What you should do:
Your copy of the data below must be exact and must leave out all pictures.

Supplied material:
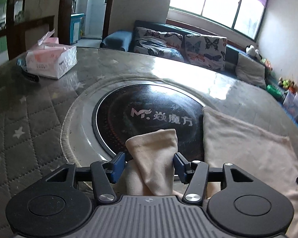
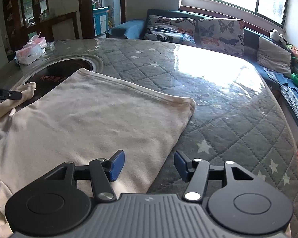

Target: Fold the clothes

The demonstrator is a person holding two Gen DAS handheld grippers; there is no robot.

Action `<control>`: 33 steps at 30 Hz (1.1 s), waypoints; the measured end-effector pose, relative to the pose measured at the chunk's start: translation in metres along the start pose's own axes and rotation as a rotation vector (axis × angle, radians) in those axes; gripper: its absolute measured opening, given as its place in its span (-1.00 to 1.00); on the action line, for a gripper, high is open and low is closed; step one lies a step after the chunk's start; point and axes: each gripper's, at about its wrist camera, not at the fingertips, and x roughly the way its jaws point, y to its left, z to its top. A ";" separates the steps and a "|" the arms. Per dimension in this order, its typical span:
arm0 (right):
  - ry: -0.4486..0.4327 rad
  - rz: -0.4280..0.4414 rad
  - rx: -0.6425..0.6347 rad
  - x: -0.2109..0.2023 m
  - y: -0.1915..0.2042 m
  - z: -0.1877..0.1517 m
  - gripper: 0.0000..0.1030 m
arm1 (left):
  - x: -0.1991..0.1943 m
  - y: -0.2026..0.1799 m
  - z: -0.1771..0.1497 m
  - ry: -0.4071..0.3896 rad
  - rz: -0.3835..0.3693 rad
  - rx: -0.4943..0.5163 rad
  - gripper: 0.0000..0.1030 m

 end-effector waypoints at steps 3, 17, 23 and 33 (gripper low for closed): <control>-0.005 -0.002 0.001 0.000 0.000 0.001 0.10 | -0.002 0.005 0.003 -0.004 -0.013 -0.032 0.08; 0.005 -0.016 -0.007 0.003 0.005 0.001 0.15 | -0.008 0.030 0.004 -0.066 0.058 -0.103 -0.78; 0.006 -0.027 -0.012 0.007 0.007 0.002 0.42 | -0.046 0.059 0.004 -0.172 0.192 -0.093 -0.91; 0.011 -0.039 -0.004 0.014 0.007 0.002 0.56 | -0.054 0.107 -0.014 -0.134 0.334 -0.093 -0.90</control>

Your solution:
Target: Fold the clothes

The demonstrator is a person holding two Gen DAS handheld grippers; there is no robot.

Action `<control>`: 33 steps at 30 Hz (1.1 s), waypoints; the measured end-effector pose, relative to the pose measured at the chunk's start: translation in metres along the start pose's own axes and rotation as a rotation vector (axis × angle, radians) in those axes; gripper: its absolute measured opening, given as its place in its span (-1.00 to 1.00); on the action line, for a gripper, high is open and low is closed; step one lies a step after the chunk's start; point and axes: each gripper's, at about its wrist camera, not at the fingertips, and x roughly the way its jaws point, y to its left, z to its top. A ";" separates the steps and a "|" the arms. Per dimension in this order, its typical span:
arm0 (right):
  - ry: -0.4486..0.4327 rad
  - rz: -0.4280..0.4414 rad
  - rx: -0.6425..0.6347 rad
  - x: -0.2109..0.2023 m
  - y: -0.1915..0.2042 m
  - z: -0.1877..0.1517 m
  - gripper: 0.0000..0.1030 m
arm1 (left):
  - x: -0.1991..0.1943 m
  - y: -0.2026..0.1799 m
  - z: -0.1771..0.1497 m
  - ry: -0.4071..0.3896 rad
  - rz: -0.3835..0.3693 rad
  - rx: -0.4943..0.5163 rad
  - gripper: 0.0000..0.1030 m

 end-effector waypoints at steps 3, 17, 23 and 33 (gripper low for closed): <control>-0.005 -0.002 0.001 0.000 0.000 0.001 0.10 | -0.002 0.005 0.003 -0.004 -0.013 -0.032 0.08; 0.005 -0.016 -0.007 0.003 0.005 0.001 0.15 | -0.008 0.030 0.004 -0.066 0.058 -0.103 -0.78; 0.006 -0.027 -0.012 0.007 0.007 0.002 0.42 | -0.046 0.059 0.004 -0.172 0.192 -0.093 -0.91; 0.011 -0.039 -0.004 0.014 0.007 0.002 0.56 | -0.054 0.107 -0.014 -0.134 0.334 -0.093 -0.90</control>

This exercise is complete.